### [RECORDS SHOWN]
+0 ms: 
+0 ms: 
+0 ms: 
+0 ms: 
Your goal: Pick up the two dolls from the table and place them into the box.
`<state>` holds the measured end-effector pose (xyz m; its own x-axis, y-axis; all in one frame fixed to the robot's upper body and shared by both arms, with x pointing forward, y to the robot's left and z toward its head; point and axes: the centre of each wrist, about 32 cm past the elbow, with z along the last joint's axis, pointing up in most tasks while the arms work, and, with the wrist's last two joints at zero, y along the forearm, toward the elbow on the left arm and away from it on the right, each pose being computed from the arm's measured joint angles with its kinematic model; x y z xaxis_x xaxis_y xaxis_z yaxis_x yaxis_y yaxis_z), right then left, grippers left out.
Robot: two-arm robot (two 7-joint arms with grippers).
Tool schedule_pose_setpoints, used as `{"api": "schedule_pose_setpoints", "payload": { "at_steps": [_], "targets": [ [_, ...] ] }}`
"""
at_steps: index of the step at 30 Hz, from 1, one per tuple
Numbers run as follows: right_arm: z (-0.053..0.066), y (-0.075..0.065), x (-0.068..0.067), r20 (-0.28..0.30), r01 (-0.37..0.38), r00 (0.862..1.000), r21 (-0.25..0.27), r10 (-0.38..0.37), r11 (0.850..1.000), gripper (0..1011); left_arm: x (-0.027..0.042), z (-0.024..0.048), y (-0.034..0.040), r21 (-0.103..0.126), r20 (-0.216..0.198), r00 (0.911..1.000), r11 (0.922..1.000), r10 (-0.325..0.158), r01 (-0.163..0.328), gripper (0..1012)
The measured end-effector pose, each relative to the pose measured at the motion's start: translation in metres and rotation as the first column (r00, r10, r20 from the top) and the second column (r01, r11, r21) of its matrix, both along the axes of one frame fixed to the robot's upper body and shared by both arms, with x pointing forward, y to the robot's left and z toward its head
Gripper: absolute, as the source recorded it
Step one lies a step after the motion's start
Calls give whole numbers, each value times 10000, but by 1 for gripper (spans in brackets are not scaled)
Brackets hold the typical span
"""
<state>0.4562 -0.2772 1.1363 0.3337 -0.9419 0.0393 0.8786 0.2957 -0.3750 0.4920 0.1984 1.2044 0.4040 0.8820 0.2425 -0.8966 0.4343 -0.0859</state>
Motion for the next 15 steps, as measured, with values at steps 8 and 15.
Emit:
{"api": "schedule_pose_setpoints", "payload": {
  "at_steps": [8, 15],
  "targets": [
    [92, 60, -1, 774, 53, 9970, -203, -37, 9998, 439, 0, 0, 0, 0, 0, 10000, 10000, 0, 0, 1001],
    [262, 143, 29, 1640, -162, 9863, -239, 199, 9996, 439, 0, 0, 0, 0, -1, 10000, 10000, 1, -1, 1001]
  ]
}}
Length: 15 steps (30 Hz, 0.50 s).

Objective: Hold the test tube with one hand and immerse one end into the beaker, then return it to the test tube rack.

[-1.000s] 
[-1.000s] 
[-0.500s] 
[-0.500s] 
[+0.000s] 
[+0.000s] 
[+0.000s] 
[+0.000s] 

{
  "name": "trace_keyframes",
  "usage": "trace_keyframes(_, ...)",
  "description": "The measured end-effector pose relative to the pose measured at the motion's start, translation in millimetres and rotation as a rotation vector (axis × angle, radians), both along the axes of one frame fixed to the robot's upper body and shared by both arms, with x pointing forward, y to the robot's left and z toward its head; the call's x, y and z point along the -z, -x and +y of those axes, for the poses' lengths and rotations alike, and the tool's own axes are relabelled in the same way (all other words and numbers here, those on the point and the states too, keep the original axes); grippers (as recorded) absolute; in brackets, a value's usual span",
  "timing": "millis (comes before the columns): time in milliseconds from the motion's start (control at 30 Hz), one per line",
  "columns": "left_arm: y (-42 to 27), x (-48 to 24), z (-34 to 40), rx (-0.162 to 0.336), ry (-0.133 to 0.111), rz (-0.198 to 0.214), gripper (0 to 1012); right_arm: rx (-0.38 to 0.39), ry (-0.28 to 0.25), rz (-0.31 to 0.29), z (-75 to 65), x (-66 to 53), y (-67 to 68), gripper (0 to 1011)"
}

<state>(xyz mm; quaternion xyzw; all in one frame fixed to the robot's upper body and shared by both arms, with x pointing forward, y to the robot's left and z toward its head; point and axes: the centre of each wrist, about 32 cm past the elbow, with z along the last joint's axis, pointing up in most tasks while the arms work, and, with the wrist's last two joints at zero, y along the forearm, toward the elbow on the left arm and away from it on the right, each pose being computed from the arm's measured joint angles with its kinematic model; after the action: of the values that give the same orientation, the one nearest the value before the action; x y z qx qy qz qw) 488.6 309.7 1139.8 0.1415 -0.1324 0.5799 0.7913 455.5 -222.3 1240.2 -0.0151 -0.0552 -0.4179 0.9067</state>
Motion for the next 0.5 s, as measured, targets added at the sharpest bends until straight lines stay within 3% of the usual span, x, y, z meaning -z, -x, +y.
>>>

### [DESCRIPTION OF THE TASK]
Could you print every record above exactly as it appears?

### [RESULT OF THIS EXERCISE]
+0 ms: 
+0 ms: 
+0 ms: 
+0 ms: 
Your goal: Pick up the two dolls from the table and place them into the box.
`<state>` holds the measured end-effector pose (xyz m; its own x-axis, y-axis; all in one frame fixed to the robot's upper body and shared by both arms, with x pointing forward, y to the robot's left and z toward its head; point and axes: the centre of each wrist, about 32 cm past the elbow, with z along the last joint's axis, pointing up in most tasks while the arms work, and, with the wrist's last two joints at zero, y along the forearm, toward the elbow on the left arm and away from it on the right, each pose being computed from the arm's measured joint angles with its kinematic model; x y z xaxis_x xaxis_y xaxis_z yaxis_x yaxis_y yaxis_z), right then left, grippers left out.
Robot: two-arm robot (two 7-joint arms with grippers).
Tool schedule_pose_setpoints, used as `{"api": "schedule_pose_setpoints", "payload": { "at_steps": [_], "targets": [ [_, ...] ] }}`
"""
at_steps: index of the step at 30 Hz, from 1, one per tuple
Numbers run as follows: right_arm: z (-0.053..0.066), y (-0.075..0.065), x (-0.068..0.067), r20 (-0.28..0.30), r01 (-0.37..0.38), r00 (0.862..1.000), r21 (-0.25..0.27), r10 (-0.38..0.37), r11 (0.850..1.000), gripper (0..1011); left_arm: x (-0.027..0.042), z (-0.024..0.048), y (-0.034..0.040), r21 (-0.103..0.126), r20 (-0.216..0.198), r00 (0.911..1.000), r11 (0.922..1.000), r10 (-0.325..0.158), r01 (-0.163..0.328), gripper (0..1012)
The measured end-effector pose, each relative to the pose measured at the motion's start: translation in metres and rotation as the first column (r00, r10, r20 from the top) and the second column (r01, r11, r21) of its matrix, both along the axes of one frame fixed to the robot's upper body and shared by both arms, with x pointing forward, y to the robot's left and z toward its head
Gripper: absolute, as the source recorded it
Step one lies a step after the motion's start
Calls give whole numbers, each value times 10000, but by 1 for gripper (spans in brackets are not scaled)
Brackets hold the typical span
"""
<state>0.4562 -0.2772 1.1363 0.3337 -0.9419 0.0393 0.8786 0.2957 -0.3750 0.4920 0.1984 1.2044 0.4040 0.8820 0.2425 -0.8966 0.4343 -0.0859</state>
Motion for the next 15 steps, as measured, with values at steps 8 and 15.
Emit:
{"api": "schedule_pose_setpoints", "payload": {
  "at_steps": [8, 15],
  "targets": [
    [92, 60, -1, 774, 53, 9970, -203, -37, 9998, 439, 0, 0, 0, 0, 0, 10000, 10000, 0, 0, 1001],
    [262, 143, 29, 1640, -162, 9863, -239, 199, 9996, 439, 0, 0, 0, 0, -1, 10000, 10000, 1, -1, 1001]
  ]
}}
Length: 15 steps (30 Hz, 0.50 s).

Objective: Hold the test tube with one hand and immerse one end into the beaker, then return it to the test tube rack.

[-1.000s] 
[-1.000s] 
[-0.500s] 
[-0.500s] 
[+0.000s] 
[+0.000s] 
[+0.000s] 
[+0.000s] 

{
  "name": "trace_keyframes",
  "usage": "trace_keyframes(_, ...)",
  "description": "The measured end-effector pose relative to the pose measured at the motion's start, translation in millimetres and rotation as a rotation vector (axis × angle, radians), both along the axes of one frame fixed to the robot's upper body and shared by both arms, with x pointing forward, y to the robot's left and z toward its head; the call's x, y and z point along the -z, -x and +y of those axes, for the poses' lengths and rotations alike, and the tool's own axes are relabelled in the same way (all other words and numbers here, those on the point and the states too, keep the original axes); grippers (as recorded) absolute; in brackets, a value's usual span",
  "timing": "millis (comes before the columns): time in milliseconds from the motion's start (control at 30 Hz), one per line",
  "columns": "left_arm: y (-42 to 27), x (-48 to 24), z (-34 to 40), rx (-0.162 to 0.336), ry (-0.133 to 0.111), rz (-0.198 to 0.214), gripper (0 to 1012); right_arm: rx (-0.38 to 0.39), ry (-0.28 to 0.25), rz (-0.31 to 0.29), z (-75 to 65), x (-66 to 53), y (-67 to 68), gripper (0 to 1011)"
}

<state>(xyz mm; quaternion xyzw; all in one frame fixed to the robot's upper body and shared by both arms, with x pointing forward, y to the robot's left and z toward its head; point and axes: the centre of each wrist, about 32 cm past the elbow, with z along the last joint's axis, pointing up in most tasks while the arms work, and, with the wrist's last two joints at zero, y along the forearm, toward the elbow on the left arm and away from it on the right, each pose being computed from the arm's measured joint angles with its kinematic model; after the action: of the values that give the same orientation, the one nearest the value before the action; x y z qx qy qz qw) 488.6 309.7 1139.8 0.1415 -0.1324 0.5799 0.7913 455.5 -222.3 1240.2 -0.0151 -0.0552 -0.4179 0.9067</state>
Motion for the next 0.5 s, as measured, targets added at the sharpest bends until straight lines stay within 3% of the usual span, x, y, z meaning -z, -x, +y.
>>>

No more work is needed for this exercise.